Last Man on Earth can't figure out what happens after the world ends

Will Forte's show exists in a world so small it has no room to move


Last Man on Earth is its own worst enemy. Its narrative begins at an end (the end of the world), and it doesn’t seem to know where to go from there, because it’s already killed off all the extras and most of the supporting cast. The entire premise of Last Man on Earth necessitates stagnancy, boredom, and a heavily pruned population, and it has had a hard time finding nuance. The jokes are either hackneyed (farts) or reliant on very specific character traits that are funny at first, but lose steam quickly (Kristen Schaal’s Carol is a weirdo, Will Forte’s Phil is a hapless loaf who thinks he deserves more than this, okay?). The plot itself has circled down a drain of doubt and hesitation since its first episode: anything goes, nothing matters, anything goes, nothing matters.

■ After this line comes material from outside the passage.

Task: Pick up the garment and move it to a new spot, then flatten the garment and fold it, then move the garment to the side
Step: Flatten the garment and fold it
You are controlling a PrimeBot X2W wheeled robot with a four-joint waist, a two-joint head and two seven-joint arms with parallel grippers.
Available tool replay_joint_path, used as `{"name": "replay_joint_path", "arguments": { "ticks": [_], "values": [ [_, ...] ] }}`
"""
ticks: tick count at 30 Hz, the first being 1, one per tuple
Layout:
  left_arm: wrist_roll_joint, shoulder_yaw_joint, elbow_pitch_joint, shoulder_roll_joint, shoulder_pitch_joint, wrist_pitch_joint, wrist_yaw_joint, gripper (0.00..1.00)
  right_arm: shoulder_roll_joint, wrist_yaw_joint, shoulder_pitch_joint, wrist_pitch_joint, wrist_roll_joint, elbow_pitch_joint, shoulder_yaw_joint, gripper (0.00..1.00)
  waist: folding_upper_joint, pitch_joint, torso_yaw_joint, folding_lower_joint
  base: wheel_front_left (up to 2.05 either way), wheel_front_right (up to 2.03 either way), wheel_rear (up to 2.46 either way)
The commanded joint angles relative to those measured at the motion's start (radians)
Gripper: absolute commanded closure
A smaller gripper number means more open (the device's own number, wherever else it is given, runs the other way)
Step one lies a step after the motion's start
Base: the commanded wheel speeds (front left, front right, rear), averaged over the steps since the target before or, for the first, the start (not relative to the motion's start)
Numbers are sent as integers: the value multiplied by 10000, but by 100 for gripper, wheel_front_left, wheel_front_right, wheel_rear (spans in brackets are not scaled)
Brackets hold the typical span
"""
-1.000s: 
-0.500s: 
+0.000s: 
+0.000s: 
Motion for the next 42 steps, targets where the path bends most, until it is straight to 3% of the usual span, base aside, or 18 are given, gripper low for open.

With its second season, Last Man on Earth needs to find a way to expand its outlook on its own universe, otherwise every episode this season will feel like a rerun of the first.

What happens now?

Last season ended with Phil being kicked out of his hometown of Tucson by a group of six other survivors and told never to return. Carol, because she is generous and oblivious, leaves with him. By using displacement as a starting point for season two, Last Man on Earth finally loosens the boa constrictor-like restraints tightening around its self-defeating narrative structure. The setting has shifted, and with it, we get some hope that the cyclical, redundant course of the show will shift too.


For one thing, Phil and Carol are now traveling around the country. The change of scenery hints at a ripple effect: if our hero Phil is no longer stuck in the massive Tucson mansion with a swimming pool full of shit in the backyard, maybe we’re not stuck there either. Last Man on Earth’s lifeline has always been the way it gradually introduced new characters — because of the show’s isolated quality, the mere appearance of another person has been enough to change the dynamic — and it looks like season two will continue to deliver on that front. There is at least one new character introduced in the first pair of episodes, and, in a plot decision that makes change seem inevitable, last season’s finale introduced a character in outer space.

But a new setting alone won’t create many more opportunities for humor if the characters still can’t really do anything. It’s a problem at the very core of the show: there are only so many times we can watch Will Forte break into an abandoned grocery store and take a can of Cheez Wiz to the face. For now, the show’s comedic element remains the same as it ever was: a grating slapstick end-of-days schtick starring people you’d hate to be stuck with when the apocalypse actually came. In the first two episodes of the new season, the show ticks off all its old tropes: the obligatory charade of talking to inanimate objects, Carol bedazzling something, Phil screaming into the sky, Carol warping her sentences to avoid ending them with a preposition, and Phil being a sad asshole. As with season one, there are some genuinely funny moments buried in there, like when the sound of actual gunshots are drowned out by the gunshot noise in M.I.A.’s "Paper Planes" blasting from Phil’s truck, or when, while having sex in the White House, Carol asks Phil if he’s "filibustering" (get it?). But the same dried out jokes are still there; unfortunately, you couldn’t miss them if you tried.


Perhaps the biggest failing of Last Man on Earth is its refusal to mine the world it’s created for a below-surface-level take on an idea that’s almost implicit in its existence. Here are a group of humans, alone on this planet, with no responsibilities, no jobs, no friends or family, and apparently no imminent threat to their lives. There should be a lot of weird existential shit (and loneliness beyond sex) happening. And sure, some of it probably needs to be avoided for comedic purposes, but a more intelligent show would’ve found comedy in the strange, crushing helplessness of it all. Sometimes the series starts to explore this — like with Carol’s manic and rigid adherence to the law in a lawless state — but it more often takes the easy way out with a joke about the weird food you have to eat when no restaurants are open. There’s an alternate and more interesting universe in which Last Man on Earth takes time to unpack the reality its characters are stuck in; instead, the universe is apathetically plopped down in front of us like lukewarm lunch meat on a cafeteria tray.

A more intelligent show would’ve found comedy in the strange, crushing helplessness of it all

Last Man on Earth has yet to prove it can do anything with a light touch, but the beginning of season two contains its most careful decisions to date. Phil gradually warms to Carol; Carol becomes less of a punchline. But the show still plods with a heavy, torturous feeling that nothing is actually happening. At least there are already a few things to look forward to: the aforementioned astronaut, and the return of the margarita swimming pool.